*** Records for processing
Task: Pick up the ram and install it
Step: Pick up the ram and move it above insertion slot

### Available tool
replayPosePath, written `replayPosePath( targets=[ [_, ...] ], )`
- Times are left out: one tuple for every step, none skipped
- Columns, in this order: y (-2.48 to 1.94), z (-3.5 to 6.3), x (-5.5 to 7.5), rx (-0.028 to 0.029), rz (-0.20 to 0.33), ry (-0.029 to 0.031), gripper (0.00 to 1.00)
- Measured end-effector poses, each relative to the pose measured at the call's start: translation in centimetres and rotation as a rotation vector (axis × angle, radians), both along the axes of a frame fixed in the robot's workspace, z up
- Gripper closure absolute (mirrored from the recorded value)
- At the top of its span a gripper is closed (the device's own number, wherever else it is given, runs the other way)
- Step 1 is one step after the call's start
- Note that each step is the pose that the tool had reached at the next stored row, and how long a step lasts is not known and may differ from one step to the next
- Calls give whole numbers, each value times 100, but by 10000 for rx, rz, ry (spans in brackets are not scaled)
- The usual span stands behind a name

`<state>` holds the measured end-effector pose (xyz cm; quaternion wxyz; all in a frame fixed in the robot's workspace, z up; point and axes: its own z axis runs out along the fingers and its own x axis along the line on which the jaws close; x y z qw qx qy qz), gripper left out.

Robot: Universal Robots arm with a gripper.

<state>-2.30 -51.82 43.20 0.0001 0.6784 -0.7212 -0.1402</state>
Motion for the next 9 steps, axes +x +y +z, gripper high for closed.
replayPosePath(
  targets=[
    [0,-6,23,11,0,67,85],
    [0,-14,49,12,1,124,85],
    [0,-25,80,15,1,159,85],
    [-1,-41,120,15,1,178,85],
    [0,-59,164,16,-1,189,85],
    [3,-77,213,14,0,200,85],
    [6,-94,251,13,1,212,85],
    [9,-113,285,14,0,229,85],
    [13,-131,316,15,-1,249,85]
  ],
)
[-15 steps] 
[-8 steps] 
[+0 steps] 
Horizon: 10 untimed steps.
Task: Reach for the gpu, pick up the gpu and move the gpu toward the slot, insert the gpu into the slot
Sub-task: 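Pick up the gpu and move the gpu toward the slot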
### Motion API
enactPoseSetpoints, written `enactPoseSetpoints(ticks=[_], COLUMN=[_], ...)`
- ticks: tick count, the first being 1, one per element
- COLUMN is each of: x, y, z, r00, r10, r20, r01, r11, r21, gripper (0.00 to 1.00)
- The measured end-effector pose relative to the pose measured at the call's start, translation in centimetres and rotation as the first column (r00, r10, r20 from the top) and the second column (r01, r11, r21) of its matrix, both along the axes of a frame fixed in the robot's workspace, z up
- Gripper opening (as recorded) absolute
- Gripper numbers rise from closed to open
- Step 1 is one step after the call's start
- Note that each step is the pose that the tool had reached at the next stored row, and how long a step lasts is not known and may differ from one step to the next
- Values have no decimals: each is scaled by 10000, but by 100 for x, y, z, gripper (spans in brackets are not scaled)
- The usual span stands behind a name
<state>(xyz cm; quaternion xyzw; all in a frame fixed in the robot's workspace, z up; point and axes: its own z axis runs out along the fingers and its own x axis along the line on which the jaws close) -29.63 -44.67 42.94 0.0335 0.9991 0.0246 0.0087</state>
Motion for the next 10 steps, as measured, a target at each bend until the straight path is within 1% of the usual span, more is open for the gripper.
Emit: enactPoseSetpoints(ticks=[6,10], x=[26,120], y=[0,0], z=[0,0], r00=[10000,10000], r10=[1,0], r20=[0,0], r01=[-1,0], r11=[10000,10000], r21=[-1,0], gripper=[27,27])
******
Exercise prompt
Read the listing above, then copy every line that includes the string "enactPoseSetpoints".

Output for this exercise
enactPoseSetpoints, written `enactPoseSetpoints(ticks=[_], COLUMN=[_], ...)`
Emit: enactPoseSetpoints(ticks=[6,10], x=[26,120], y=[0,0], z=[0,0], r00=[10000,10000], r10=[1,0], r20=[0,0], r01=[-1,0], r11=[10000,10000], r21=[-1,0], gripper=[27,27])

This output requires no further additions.